PROBLEM DESCRIPTION -> Everything in the data below is to be reproduced without any deviation.

────────────────

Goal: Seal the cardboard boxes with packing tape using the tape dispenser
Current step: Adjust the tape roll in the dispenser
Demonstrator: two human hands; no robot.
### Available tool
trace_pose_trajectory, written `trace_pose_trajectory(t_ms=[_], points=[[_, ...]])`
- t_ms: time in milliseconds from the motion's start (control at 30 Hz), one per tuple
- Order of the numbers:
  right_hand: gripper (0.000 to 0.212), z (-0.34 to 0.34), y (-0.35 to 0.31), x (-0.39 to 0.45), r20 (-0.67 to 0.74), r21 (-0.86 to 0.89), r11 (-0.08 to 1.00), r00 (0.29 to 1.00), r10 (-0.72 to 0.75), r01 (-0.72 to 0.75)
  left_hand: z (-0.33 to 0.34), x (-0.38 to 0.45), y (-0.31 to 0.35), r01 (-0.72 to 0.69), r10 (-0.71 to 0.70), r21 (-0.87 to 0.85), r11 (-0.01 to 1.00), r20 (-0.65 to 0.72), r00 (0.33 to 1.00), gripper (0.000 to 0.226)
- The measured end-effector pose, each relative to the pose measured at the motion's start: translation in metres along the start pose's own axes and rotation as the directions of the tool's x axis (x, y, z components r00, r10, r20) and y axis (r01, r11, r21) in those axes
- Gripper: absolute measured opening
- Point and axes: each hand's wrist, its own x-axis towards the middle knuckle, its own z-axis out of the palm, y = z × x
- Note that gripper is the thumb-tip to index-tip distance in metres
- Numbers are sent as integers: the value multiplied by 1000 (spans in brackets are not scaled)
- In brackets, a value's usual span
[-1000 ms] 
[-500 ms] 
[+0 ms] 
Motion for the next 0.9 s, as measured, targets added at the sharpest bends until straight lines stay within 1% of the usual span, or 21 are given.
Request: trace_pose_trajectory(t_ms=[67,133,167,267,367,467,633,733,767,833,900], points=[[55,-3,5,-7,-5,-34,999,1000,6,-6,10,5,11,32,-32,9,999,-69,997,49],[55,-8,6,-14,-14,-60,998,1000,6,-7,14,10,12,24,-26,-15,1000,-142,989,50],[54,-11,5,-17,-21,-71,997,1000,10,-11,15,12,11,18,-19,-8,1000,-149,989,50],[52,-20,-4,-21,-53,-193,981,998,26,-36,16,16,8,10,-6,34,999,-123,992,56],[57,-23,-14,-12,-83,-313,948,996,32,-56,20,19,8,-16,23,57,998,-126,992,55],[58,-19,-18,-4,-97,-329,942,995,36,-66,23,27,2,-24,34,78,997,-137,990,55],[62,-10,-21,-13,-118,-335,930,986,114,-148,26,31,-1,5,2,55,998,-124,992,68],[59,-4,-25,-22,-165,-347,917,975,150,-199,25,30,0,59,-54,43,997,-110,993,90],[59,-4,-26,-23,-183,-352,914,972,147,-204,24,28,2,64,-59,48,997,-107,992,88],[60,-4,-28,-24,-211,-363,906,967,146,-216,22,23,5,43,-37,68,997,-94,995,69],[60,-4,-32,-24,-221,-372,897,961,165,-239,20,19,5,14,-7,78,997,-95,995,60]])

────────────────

TASK RESPONSE ->
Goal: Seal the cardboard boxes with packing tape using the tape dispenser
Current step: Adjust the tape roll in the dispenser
Demonstrator: two human hands; no robot.
### Available tool
trace_pose_trajectory, written `trace_pose_trajectory(t_ms=[_], points=[[_, ...]])`
- t_ms: time in milliseconds from the motion's start (control at 30 Hz), one per tuple
- Order of the numbers:
  right_hand: gripper (0.000 to 0.212), z (-0.34 to 0.34), y (-0.35 to 0.31), x (-0.39 to 0.45), r20 (-0.67 to 0.74), r21 (-0.86 to 0.89), r11 (-0.08 to 1.00), r00 (0.29 to 1.00), r10 (-0.72 to 0.75), r01 (-0.72 to 0.75)
  left_hand: z (-0.33 to 0.34), x (-0.38 to 0.45), y (-0.31 to 0.35), r01 (-0.72 to 0.69), r10 (-0.71 to 0.70), r21 (-0.87 to 0.85), r11 (-0.01 to 1.00), r20 (-0.65 to 0.72), r00 (0.33 to 1.00), gripper (0.000 to 0.226)
- The measured end-effector pose, each relative to the pose measured at the motion's start: translation in metres along the start pose's own axes and rotation as the directions of the tool's x axis (x, y, z components r00, r10, r20) and y axis (r01, r11, r21) in those axes
- Gripper: absolute measured opening
- Point and axes: each hand's wrist, its own x-axis towards the middle knuckle, its own z-axis out of the palm, y = z × x
- Note that gripper is the thumb-tip to index-tip distance in metres
- Numbers are sent as integers: the value multiplied by 1000 (spans in brackets are not scaled)
- In brackets, a value's usual span
[-1000 ms] 
[-500 ms] 
[+0 ms] 
Motion for the next 0.9 s, as measured, targets added at the sharpest bends until straight lines stay within 1% of the usual span, or 21 are given.
Request: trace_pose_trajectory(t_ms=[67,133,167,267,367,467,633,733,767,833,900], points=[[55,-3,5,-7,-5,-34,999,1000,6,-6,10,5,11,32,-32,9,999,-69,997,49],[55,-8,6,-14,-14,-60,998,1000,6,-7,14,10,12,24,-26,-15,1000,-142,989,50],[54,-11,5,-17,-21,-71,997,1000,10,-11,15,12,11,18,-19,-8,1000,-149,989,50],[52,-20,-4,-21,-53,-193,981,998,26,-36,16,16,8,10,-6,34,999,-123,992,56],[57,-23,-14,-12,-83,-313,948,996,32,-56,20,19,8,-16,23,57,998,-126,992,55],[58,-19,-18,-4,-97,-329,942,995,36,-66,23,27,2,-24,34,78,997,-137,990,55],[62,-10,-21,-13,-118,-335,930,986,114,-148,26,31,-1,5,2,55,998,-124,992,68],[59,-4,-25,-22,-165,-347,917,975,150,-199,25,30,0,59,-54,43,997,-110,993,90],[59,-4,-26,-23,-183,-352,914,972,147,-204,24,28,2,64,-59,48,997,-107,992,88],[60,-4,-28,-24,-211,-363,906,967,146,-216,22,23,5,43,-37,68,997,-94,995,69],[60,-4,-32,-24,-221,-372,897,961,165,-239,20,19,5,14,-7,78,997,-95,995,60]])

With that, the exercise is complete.